Standing in the street he looked at his phone and checked the practice website and saw on the list of staff the new starter Rob Summerville, qualified for two years and fresh out of locum work and ready to work hard for the practice. That he was evidently doing but with his partner of five years. His photograph showed a good-looking Alpha male in his late twenties, with dark hair and designer stubble.
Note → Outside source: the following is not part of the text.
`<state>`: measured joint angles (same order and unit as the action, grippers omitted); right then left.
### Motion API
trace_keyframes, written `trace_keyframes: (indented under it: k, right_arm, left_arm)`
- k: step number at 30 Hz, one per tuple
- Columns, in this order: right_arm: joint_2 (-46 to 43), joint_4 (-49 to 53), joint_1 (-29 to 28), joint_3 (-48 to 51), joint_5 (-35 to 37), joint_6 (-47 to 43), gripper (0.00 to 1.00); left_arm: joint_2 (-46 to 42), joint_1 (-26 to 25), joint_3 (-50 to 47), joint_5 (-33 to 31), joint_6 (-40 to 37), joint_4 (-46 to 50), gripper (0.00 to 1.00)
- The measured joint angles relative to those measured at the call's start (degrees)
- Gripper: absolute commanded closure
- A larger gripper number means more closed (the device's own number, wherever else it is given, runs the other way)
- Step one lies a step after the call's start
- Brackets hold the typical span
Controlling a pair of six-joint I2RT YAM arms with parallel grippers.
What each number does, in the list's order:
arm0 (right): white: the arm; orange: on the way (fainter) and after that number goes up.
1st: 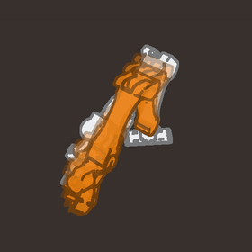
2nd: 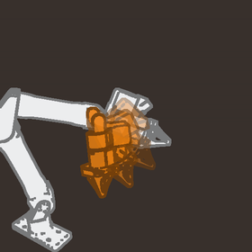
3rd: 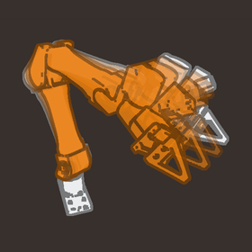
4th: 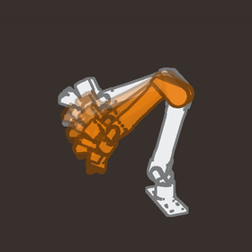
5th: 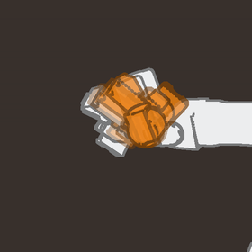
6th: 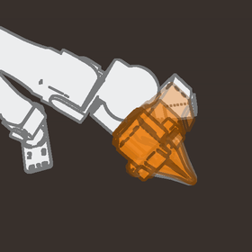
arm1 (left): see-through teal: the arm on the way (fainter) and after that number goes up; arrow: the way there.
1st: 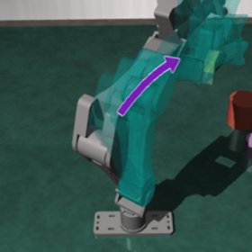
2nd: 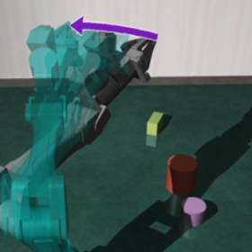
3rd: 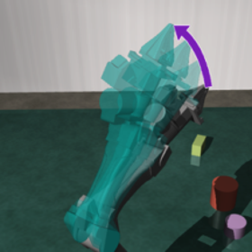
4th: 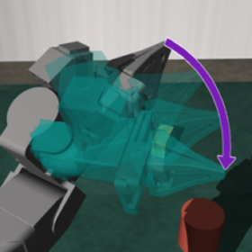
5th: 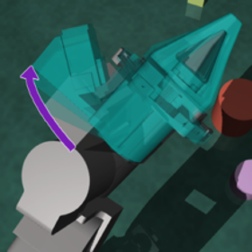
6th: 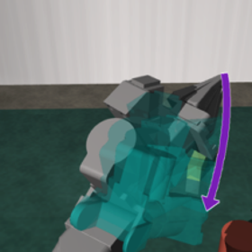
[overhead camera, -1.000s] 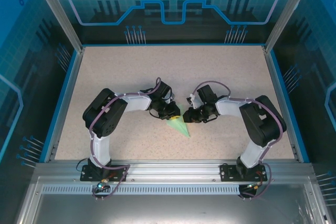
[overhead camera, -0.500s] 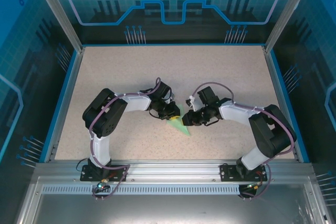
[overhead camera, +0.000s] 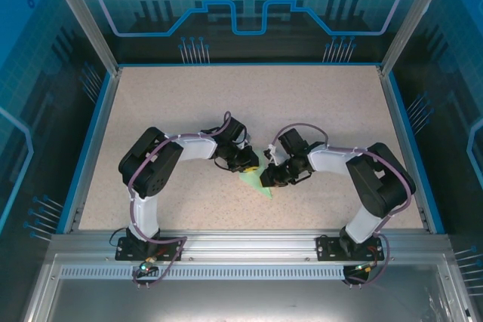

Flash bastard.
He rang her and it was answered on the fifth ring.
"Hi John!" she said with far too much energy for that time of day.
"I'm just on my way home," he said leaning back on the railings of the accountancy firm across the road and looking up to the illuminated loft room windows, the only light in the entire building, 'the flat' as it was known. "I'm going to be there in about twenty minutes, are you home yet?"
There was a pause,
"No," she said, "just helping Doctor Summerville with a late emergency client." As he looked up he saw the centre sash window of the three lit ones slide down and the same face with designer stubble lean out, bare shoulders and pec's on display with a hint of redness from something or other. "How long do you think this will take Doctor?" He heard her say.
The man in the window turned his head and smiled back into the room, and he had the strange vision of the moving lips above him and hearing the delay in the voice from the phone.
"At least another hour," it said, "I may need to re-stitch this gum around the extraction, it's..." he paused and John could see him leaning further out into the evening air, "It's still bleeding..." Doctor Summerville smiled back into the room and wiped his forehead, his head shaking with an obviously silent chuckle.
"At least an hour Darling," she said, "I've made a start on dinner, it's in the slow cooker on a timer and will be ready for about six, you go ahead and have yours and I'll have mine as soon as I get back." He saw her slowly appear at the open window next to her work colleague, a nervous smile on her face evident from this distance and her phone to her ear, her bobbed hair style obvious and the lighting, while not giving detail, showed that she was evidently as bare-chested as Doctor Summerville, but with the distance he could only make out the two points of her very dark nipples pushing against the frosted glass as she too lent out for cooling fresh air. The line was quiet, "John?"